Thursday 9 February 2023

"STEM, objectivity, rigour and replicability are not products of the West. Postmodernism and its latest incarnation 'Critical Social Justice,' however, are.


"It is absolutely essential that we make more people aware of this aspect of the 'Decolonise movement, in particular [i.e,, 'decolonising' science by 'problematising' rigour, objectivity and replicability]. 
    "I don’t think I have ever seen anything more imperialist than claiming STEM [the study, practice and artefacts of Science, Technology, Engineering and Mathematics] to be white & Eurocentric. Complete ahistorical nonsense that can only be written by someone who has never had to try to work with the 'maths' that existed before Europe adopted Arab numerals and maths. As a late medievalist, let me inform you that trying to do maths working in 7s over 20s in Roman numerals as Europeans did before this is a primary reason for so many calculations of anything from that period being wrong.
    "Aside from it being factually wrong to claim STEM to be white & Western, it is an insult to all the doctors, scientists & engineers the Western world needs to recruit from Africa and Asia to keep those fields running. If all the Indian, Nigerian and Pakistani Brits left for their former homelands or that of their parents and grandparents, [Britain's] National Health Service (NHS) would collapse, engineering would struggle and we’d be much diminished in output in science more broadly. As I have had to point out to anybody insisting that my critiques of fields using the approaches of Critical Social Justice are just a way to attack the work of 'people of colour,' if that were actually my motivation, it would be medicine and technology I’d have to critique, not Critical Social Justice, as this is where black and brown Brits are most represented.
   "STEM, objectivity, rigour and replicability are not products of the West. Postmodernism and its latest incarnation 'Critical Social Justice,' however, are. If you want to ‘decolonise’ Western 'ways of knowing,' start by weeding out that one, not the development of science which has been a worldwide project for millennia, although Europe was a relative latecomer to it."

2 comments:

Dave Lenny said...

Local qualifications in STEM will be worthless overseas and uncompetitive in NZ companies which want to build bridges to last or heal sick people effectively, if indigenous knowledge becomes the gold standard here. Like it or not, modern science etc are predominantly, but not exclusively, a product of the last 400 years in the West, Pluckrose’s acknowledgement of the contributions of others notwithstanding, and they have become international because they work better than local, traditional alternatives.

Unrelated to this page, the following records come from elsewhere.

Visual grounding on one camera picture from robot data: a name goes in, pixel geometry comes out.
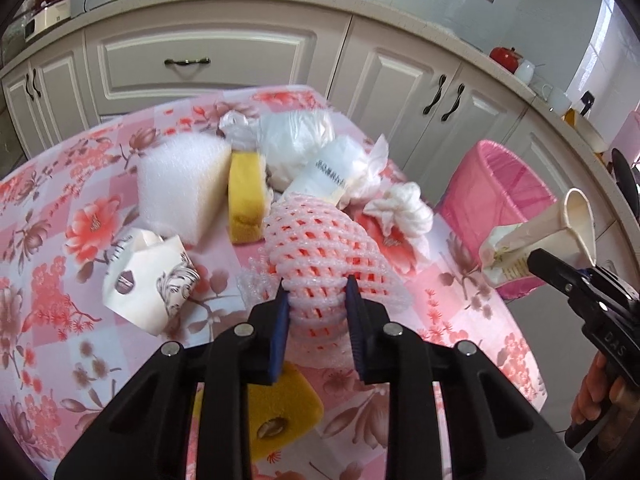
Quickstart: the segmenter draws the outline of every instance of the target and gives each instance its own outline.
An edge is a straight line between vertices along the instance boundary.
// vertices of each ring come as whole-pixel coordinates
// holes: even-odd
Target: white mug
[[[551,90],[549,92],[549,95],[545,95],[545,88],[549,88]],[[562,117],[569,111],[569,108],[571,108],[571,99],[569,99],[569,96],[565,94],[561,89],[553,87],[549,84],[544,84],[542,85],[540,91],[542,92],[542,97],[549,105],[549,109],[554,111],[559,116]]]

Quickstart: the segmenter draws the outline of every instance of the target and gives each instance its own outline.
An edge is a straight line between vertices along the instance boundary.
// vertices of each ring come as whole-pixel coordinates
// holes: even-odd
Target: crumpled paper cup
[[[107,308],[159,335],[200,279],[180,238],[131,229],[109,262],[102,285]]]

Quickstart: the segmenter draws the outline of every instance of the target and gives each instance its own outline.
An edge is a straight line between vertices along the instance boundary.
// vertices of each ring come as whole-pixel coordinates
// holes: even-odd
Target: table
[[[140,157],[163,137],[217,130],[219,118],[231,109],[259,116],[328,106],[302,86],[210,92],[96,126],[2,181],[0,415],[47,478],[164,340],[187,346],[209,342],[246,316],[235,277],[257,254],[258,244],[233,247],[225,214],[217,217],[206,244],[187,247],[202,279],[167,335],[146,334],[102,305],[113,245],[127,228],[145,227],[137,208]],[[371,144],[346,117],[331,114],[337,134]],[[404,180],[392,163],[383,174],[383,187]],[[468,252],[445,222],[436,216],[429,234],[434,261],[415,273],[405,247],[385,244],[375,222],[361,221],[392,265],[409,271],[403,279],[415,303],[397,320],[431,342],[471,339],[541,409],[546,390],[522,333],[498,294],[478,280]],[[353,370],[301,370],[324,403],[324,419],[255,464],[254,478],[293,471],[298,480],[382,479],[384,437],[376,424],[388,417],[388,388],[362,391]],[[361,417],[372,423],[357,424]],[[363,426],[369,429],[356,429]],[[193,460],[192,449],[190,478]]]

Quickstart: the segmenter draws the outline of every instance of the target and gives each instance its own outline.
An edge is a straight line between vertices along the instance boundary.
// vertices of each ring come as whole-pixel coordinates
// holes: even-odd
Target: finger
[[[602,352],[598,352],[596,354],[596,357],[593,358],[593,363],[595,364],[596,368],[604,369],[604,367],[607,365],[607,358],[604,357],[604,354]]]
[[[609,381],[604,368],[598,366],[598,355],[593,359],[591,368],[587,373],[586,385],[593,402],[602,402],[609,390]]]
[[[575,397],[574,405],[571,407],[571,420],[576,424],[582,424],[586,419],[584,415],[580,412],[580,408],[578,407],[578,397]]]
[[[600,416],[600,406],[591,399],[591,394],[587,387],[587,378],[582,380],[582,386],[578,393],[578,408],[587,420],[596,420]]]
[[[611,386],[609,399],[622,412],[627,412],[632,416],[635,416],[640,410],[640,393],[626,386],[622,377],[618,377]]]

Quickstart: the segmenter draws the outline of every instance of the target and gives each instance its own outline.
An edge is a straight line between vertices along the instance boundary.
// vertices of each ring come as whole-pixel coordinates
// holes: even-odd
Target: white kitchen cabinet
[[[572,187],[582,190],[591,204],[596,238],[613,223],[613,211],[591,172],[535,110],[527,111],[504,145],[522,158],[557,198]]]
[[[618,275],[635,290],[640,290],[635,254],[617,222],[596,240],[596,253],[598,265]]]
[[[36,102],[32,78],[31,67],[25,61],[2,79],[2,90],[15,132],[29,158],[52,145]]]
[[[384,134],[402,168],[459,66],[459,58],[434,44],[354,17],[329,101],[370,138]]]
[[[42,112],[53,144],[98,123],[84,59],[82,32],[30,58],[31,92]]]
[[[249,0],[115,16],[85,31],[98,113],[250,86],[308,84],[326,96],[350,21],[347,13]]]
[[[482,139],[502,142],[526,108],[501,83],[463,64],[404,166],[406,176],[437,203],[465,153]]]

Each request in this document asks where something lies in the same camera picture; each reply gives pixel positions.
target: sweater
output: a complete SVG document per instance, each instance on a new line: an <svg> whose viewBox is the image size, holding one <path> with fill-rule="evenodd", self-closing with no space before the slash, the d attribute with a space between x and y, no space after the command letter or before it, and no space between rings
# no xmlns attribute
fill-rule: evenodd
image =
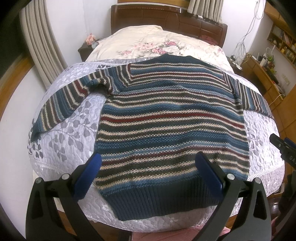
<svg viewBox="0 0 296 241"><path fill-rule="evenodd" d="M99 70L61 88L40 111L31 141L101 86L109 96L94 147L102 156L95 183L122 221L216 205L195 167L196 153L247 180L243 110L272 118L261 95L223 71L191 56L165 54Z"/></svg>

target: wall outlet
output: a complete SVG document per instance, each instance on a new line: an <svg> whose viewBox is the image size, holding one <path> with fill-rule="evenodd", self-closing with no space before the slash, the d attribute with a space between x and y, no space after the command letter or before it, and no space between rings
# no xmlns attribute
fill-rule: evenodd
<svg viewBox="0 0 296 241"><path fill-rule="evenodd" d="M291 84L290 80L287 78L286 75L282 74L281 76L283 77L283 79L284 79L284 81L286 82L287 85Z"/></svg>

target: headboard
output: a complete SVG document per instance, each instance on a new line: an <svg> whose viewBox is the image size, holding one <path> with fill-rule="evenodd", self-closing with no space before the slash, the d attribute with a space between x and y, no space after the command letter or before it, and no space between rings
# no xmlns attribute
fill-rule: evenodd
<svg viewBox="0 0 296 241"><path fill-rule="evenodd" d="M170 32L193 38L207 35L223 47L227 25L214 24L199 19L179 7L152 4L113 5L111 8L111 32L128 26L158 25Z"/></svg>

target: nightstand
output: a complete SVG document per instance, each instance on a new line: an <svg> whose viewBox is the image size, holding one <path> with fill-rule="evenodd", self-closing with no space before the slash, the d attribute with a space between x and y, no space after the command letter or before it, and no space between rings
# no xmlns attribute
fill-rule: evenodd
<svg viewBox="0 0 296 241"><path fill-rule="evenodd" d="M229 57L227 57L227 60L231 66L231 68L233 69L233 72L239 76L241 76L242 74L242 69L239 69L232 61Z"/></svg>
<svg viewBox="0 0 296 241"><path fill-rule="evenodd" d="M91 45L87 45L86 42L84 42L83 45L78 49L81 60L83 62L85 62L92 51L93 51L93 49L92 49Z"/></svg>

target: curtain
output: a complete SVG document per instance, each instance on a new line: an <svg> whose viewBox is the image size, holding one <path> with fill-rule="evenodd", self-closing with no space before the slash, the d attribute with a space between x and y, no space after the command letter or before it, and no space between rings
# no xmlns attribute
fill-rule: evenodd
<svg viewBox="0 0 296 241"><path fill-rule="evenodd" d="M46 0L32 0L21 10L20 22L32 59L48 89L67 64L52 33Z"/></svg>
<svg viewBox="0 0 296 241"><path fill-rule="evenodd" d="M221 12L224 0L190 0L188 12L211 19L221 21Z"/></svg>

Indigenisers might want drinking water that meets Matauranga Maori standards for mauri, but I want water that meets international scientific standards of portability - the same as you might find in Tokyo or New York.

Several years ago in Auckland Hospital’s Greenlane clinic, a basal cell carcinoma was excised from my arm and stitched up by a Korean intern, supervised by an Indian doctor (though judging by his accent, he might well have been NZ born) and home care of the wound explained to me by a Filipina nurse. When I worked in HK, the first GP my wife found was a local who spoke excellent English and was as satisfactory as my NZ GPs - it turned out he had worked as a doctor for several years in Howick, though he hadn’t trained in NZ. I had two stays in a HK hospital with excellent treatment by Chinese surgeons and nurses, using the machinery and methods of international medicine.

Hooray for globalisation and international standards!

Dave Lenny said...

...potability... Damn you autocorrect.